-- What to work on --
Copy all of the data below without altering a single line.

-- Exercise data --

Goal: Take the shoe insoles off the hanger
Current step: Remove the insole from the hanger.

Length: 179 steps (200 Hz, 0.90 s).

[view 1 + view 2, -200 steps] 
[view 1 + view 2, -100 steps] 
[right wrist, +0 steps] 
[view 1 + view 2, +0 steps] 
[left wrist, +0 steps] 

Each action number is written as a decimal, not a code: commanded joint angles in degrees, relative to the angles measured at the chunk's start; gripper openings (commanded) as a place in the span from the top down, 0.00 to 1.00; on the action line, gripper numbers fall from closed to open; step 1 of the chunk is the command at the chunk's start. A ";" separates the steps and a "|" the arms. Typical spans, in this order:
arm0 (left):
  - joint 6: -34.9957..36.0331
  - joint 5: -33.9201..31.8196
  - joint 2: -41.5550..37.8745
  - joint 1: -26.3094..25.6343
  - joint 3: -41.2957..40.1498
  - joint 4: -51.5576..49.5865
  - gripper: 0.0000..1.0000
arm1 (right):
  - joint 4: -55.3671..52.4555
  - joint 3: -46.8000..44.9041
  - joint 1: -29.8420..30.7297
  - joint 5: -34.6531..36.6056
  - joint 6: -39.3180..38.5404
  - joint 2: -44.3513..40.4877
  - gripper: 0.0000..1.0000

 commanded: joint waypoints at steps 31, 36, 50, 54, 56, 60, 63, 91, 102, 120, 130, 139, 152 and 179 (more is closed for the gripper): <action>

-- Task solution --
Goal: Take the shoe insoles off the hanger
Current step: Remove the insole from the hanger.

Length: 179 steps (200 Hz, 0.90 s).

[view 1 + view 2, -200 steps] 
[view 1 + view 2, -100 steps] 
[right wrist, +0 steps] 
[view 1 + view 2, +0 steps] 
[left wrist, +0 steps] 

Each action number is written as a decimal, not a code: commanded joint angles in degrees, relative to the angles measured at the chunk's start; gripper openings (commanded) as a place in the span from the top down, 0.00 to 1.00; on the action line, gripper numbers fall from closed to open; step 1 of the chunk is the command at the chunk's start. A ";" separates the steps and a "|" the arms. Typical spans, in this order:
arm0 (left):
  - joint 6: -34.9957..36.0331
  - joint 5: -33.9201..31.8196
  - joint 2: -41.5550..37.8745
  - joint 1: -26.3094..25.6343
  - joint 3: -41.2957..40.1498
  - joint 4: -51.5576..49.5865
  - gripper: 0.0000..1.0000
arm1 (right):
  - joint 4: -55.3671..52.4555
  - joint 3: -46.8000..44.9041
  - joint 1: -29.8420..30.7297
  - joint 5: -34.6531..36.6056
  - joint 6: -39.3180..38.5404
  - joint 2: -44.3513..40.4877
  - gripper: 0.0000..1.0000

 commanded: joint waypoints at steps 31, 36, 50, 54, 56, 60, 63, 91, 102, 120, 130, 139, 152 and 179 (more is closed for the gripper): <action>

The answer stands, and there is nothing more to add.